To accomplish its job outputs with a governance style consistent with board policies, the board will follow a two year agenda which (a) completes a re-exploration of ends policies annually and (b) continually improves its performance through attention to board education and to enriched input and deliberation.

  1. The cycle will conclude every two years on the last day of September in anticipation of the Oregon Legislative biennial budget cycle. Administrative budgeting will be based on accomplishing the most recent board long range vision on an annual basis.
  2. In the first six months of the new cycle, the board will develop its planning agenda for the ensuing two-year period.
  3. Education, input and deliberation will receive the highest priority in structuring the series of meetings and other board activities during the Board planning cycle.
    1. To the extent feasible, the board will identify those areas of education and input needed to increase the level of wisdom and forethought it can give to subsequent choices.
    2. Professional Development plans for the board (individual and group) will be developed.


Approved: June 9, 1993
Revised: February 8, 1995

The board expects of itself and its members ethical and professional conduct. This commitment includes proper use of authority and appropriate decorum in group and individual behavior when acting as board members.

  1. Board members must represent unconflicted loyalty to the interests of the ownership. This accountability supersedes any conflicting loyalty such as that to advocacy or interest groups and membership on other boards or staffs. This accountability supersedes the personal interest of any board member acting as an individual consumer of the organization's services.
  2. Board members must avoid any conflict of interest with respect to their fiduciary responsibility.
    1. There must be no self-dealing or any conduct of private business or personal services between any board member and the organization except as procedurally controlled to assure openness, competitive opportunity and equal access to information.
    2. Board members must not use their positions to obtain employment in the organization for themselves, family members or close associates.
    3. Should a board member be considered for employment, s/he must temporarily withdraw from board deliberation, voting and access to applicable board information.
  3. Board members may not attempt to exercise individual authority over the organization except as explicitly set forth in board policies.
    1. Board members' interaction with the president or with staff must recognize the lack of authority in any individual board member or group of board members except as noted above.
    2. Board members' interaction with the public, press or other entities must recognize the same limitation and the similar inability of any board member or board members to speak for the board.
    3. Board members will make no judgments of the president or staff performance except as that performance is assessed against explicit board policies by the official process.
  4. Board members will be reimbursed for all Board/college-related travel; however, the college does not pay meals, lodging, or other costs for family member(s) who may accompany the Board member unless circumstances are preapproved by the Board Chairperson.


Approved: June 9, 1993
Revised: March 13, 1996; November 14, 2001

The Board will operate in a consistent manner, following the policies detailed herein, and, unless otherwise noted, adhere to these operational proceedings:

  1. The Board will meet at 6 p.m. on the second Wednesday of each month, normally in the Christiansen Board Room of the Boyle Education Center on the Bend campus, but occasionally at sites throughout the district. (Board Approved: November 20, 1991)
  2. At the annual organization meeting, to be held as part of the July Board meeting, the Board shall elect a chair and a vice chair who will serve as chair-elect, in anticipation of becoming chair the following year unless unusual circumstances prevail.
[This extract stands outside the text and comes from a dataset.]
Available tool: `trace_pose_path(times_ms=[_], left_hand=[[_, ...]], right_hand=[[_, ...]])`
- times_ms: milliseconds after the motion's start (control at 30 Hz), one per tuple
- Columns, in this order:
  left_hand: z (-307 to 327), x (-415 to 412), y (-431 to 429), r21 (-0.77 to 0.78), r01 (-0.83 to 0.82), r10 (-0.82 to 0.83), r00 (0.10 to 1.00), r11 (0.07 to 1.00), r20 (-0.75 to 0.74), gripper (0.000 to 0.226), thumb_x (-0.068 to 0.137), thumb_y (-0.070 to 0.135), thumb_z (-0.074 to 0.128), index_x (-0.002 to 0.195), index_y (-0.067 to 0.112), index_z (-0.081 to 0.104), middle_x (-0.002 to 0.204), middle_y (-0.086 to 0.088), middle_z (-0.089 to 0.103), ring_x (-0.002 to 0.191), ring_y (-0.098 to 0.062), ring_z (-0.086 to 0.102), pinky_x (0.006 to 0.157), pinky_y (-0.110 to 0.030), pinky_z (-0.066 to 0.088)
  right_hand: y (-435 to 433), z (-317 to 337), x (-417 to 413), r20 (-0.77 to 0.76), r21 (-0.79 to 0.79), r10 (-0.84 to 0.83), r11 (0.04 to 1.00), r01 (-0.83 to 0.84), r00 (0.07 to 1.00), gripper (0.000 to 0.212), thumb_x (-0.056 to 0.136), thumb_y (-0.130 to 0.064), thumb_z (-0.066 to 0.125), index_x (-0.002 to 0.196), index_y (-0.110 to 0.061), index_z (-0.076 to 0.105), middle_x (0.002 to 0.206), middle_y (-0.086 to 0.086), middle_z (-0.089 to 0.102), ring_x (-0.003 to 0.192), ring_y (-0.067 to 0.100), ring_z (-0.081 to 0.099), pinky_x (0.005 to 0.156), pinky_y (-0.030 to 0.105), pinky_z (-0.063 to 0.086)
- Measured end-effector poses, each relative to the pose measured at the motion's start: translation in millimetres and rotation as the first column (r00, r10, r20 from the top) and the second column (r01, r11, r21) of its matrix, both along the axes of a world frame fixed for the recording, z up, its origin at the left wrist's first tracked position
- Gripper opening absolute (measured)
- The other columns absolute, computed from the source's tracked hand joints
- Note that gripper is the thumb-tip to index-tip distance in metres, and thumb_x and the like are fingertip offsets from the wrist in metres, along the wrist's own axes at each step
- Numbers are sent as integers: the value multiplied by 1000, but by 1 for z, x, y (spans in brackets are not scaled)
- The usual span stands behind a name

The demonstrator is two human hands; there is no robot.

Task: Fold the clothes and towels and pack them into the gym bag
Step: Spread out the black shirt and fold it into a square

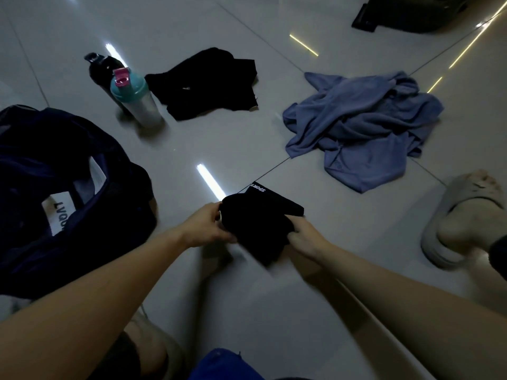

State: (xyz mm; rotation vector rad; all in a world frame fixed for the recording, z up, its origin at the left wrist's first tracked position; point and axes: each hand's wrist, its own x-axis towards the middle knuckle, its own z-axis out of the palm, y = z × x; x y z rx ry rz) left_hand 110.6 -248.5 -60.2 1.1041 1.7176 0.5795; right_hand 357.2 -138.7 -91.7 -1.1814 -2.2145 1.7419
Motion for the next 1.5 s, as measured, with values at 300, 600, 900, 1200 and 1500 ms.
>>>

The chair-elect shall fulfill the duties of the chair in the absence of the chair. The Board shall then appoint a clerk, deputy clerk, and a legal counsel.
  3. During the budget review process, the Board will convene the District Budget Board, in accordance with ORS Chapter 294.
  4. The Board will consider proposed new or revised policy twice, first as an informational items; second as a recommendation for approval. Upon majority vote of the Board, the policy will be incorporated into the Board's policies.
  5. The Board, when it is found to be in the best interest of the college district, may, by a majority vote, suspend its rules and take statutorily authorized action overriding previously adopted policy.
  6. A long term agenda topics list will be set and revised by the Board and be linked to Board policy issues. The Board chair, with consideration of the long term agenda and with input from Board Members and the college president will set the monthly business agenda.
  7. The Board will give high priority to the college community and citizen participation, but reserves the right to take partial testimony, to limit debate, or to take whatever actions are necessary to offer a fair hearing to an individual within the time necessary to complete the published agenda.
  8. The naming of any campus, building, room, space, or area of Central Oregon Community College shall be at the discretion of the Board of Directors.
    1. It will be the usual practice of the Board to name campuses after geographic areas.
    2. It will be the usual practice of the Board to initially name buildings after major geographical features. The Board may at a later date name the building after persons involved with the College district or the State of Oregon.
    3. The Board may choose to name smaller areas of the College, such as rooms or spaces, after persons living or deceased, or organizations which have given a major service or made major contributions to the college or college district.


Revised: July 13, 1994

Board policy will include appropriate and/or required policies to meet federal and state laws and regulations, and program requirements, i.e., equal opportunity, affirmative action, sexual harassment, handicap accessibility.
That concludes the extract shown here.